** Problem description **
Recreate the listing that follows line for line, without pictures.

** Raw data **
● ● ● ●

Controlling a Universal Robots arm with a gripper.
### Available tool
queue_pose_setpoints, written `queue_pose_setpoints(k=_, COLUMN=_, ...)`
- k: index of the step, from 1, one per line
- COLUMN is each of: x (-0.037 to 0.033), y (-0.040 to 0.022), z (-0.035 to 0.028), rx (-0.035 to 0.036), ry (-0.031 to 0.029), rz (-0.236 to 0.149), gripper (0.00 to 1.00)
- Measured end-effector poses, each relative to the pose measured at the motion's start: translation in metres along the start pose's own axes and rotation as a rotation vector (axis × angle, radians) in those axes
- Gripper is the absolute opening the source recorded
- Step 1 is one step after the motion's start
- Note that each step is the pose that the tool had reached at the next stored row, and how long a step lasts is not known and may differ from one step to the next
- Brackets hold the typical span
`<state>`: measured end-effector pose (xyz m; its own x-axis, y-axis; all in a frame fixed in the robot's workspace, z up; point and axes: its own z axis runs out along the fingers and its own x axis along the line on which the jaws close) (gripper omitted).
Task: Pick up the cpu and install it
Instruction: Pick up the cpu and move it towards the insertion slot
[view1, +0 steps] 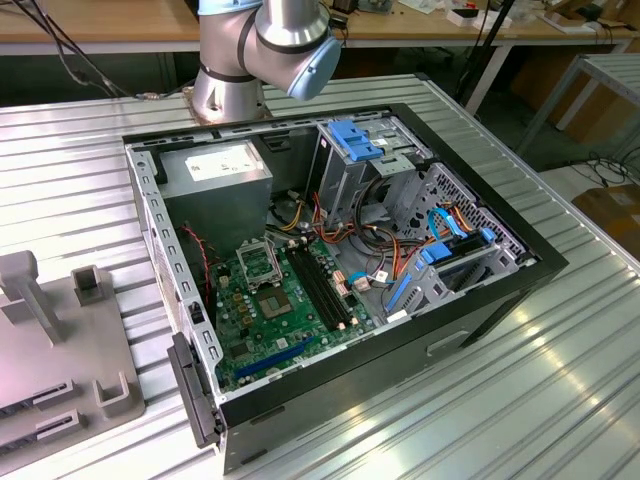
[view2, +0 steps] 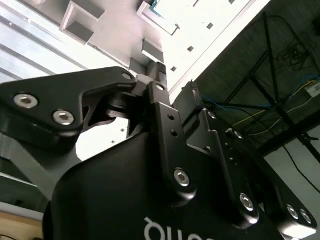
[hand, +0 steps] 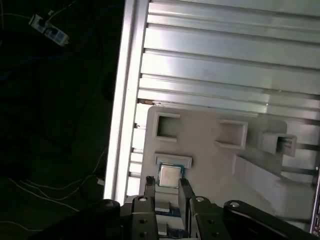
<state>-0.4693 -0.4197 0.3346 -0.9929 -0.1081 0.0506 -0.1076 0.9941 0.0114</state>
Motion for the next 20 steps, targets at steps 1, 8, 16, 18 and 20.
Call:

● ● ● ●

** Exercise result **
Controlling a Universal Robots arm with a gripper.
### Available tool
queue_pose_setpoints, written `queue_pose_setpoints(k=_, COLUMN=_, ...)`
- k: index of the step, from 1, one per line
- COLUMN is each of: x (-0.037 to 0.033), y (-0.040 to 0.022), z (-0.035 to 0.028), rx (-0.035 to 0.036), ry (-0.031 to 0.029), rz (-0.236 to 0.149), gripper (0.00 to 1.00)
- Measured end-effector poses, each relative to the pose measured at the motion's start: translation in metres along the start pose's own axes and rotation as a rotation vector (axis × angle, radians) in those axes
- Gripper is the absolute opening the source recorded
- Step 1 is one step after the motion's start
- Note that each step is the pose that the tool had reached at the next stored row, and how long a step lasts is not known and may differ from one step to the next
- Brackets hold the typical span
`<state>`: measured end-effector pose (xyz m; its own x-axis, y-axis; all in a frame fixed in the robot's workspace, z up; point and axes: its own z axis runs out along the fingers and its own x axis along the line on which the jaws close) (gripper omitted).
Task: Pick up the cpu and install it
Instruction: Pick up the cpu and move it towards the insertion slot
[view1, +0 steps] 
[view2, +0 steps] 
[hand, +0 steps] 
<state>-0.4693 -0.4197 0.3346 -0.9929 -0.1081 0.0506 -0.1076 0.9941 0.0114</state>
Motion for the next 20 steps, targets at steps 1, 8, 16, 18 and 20.
Call:

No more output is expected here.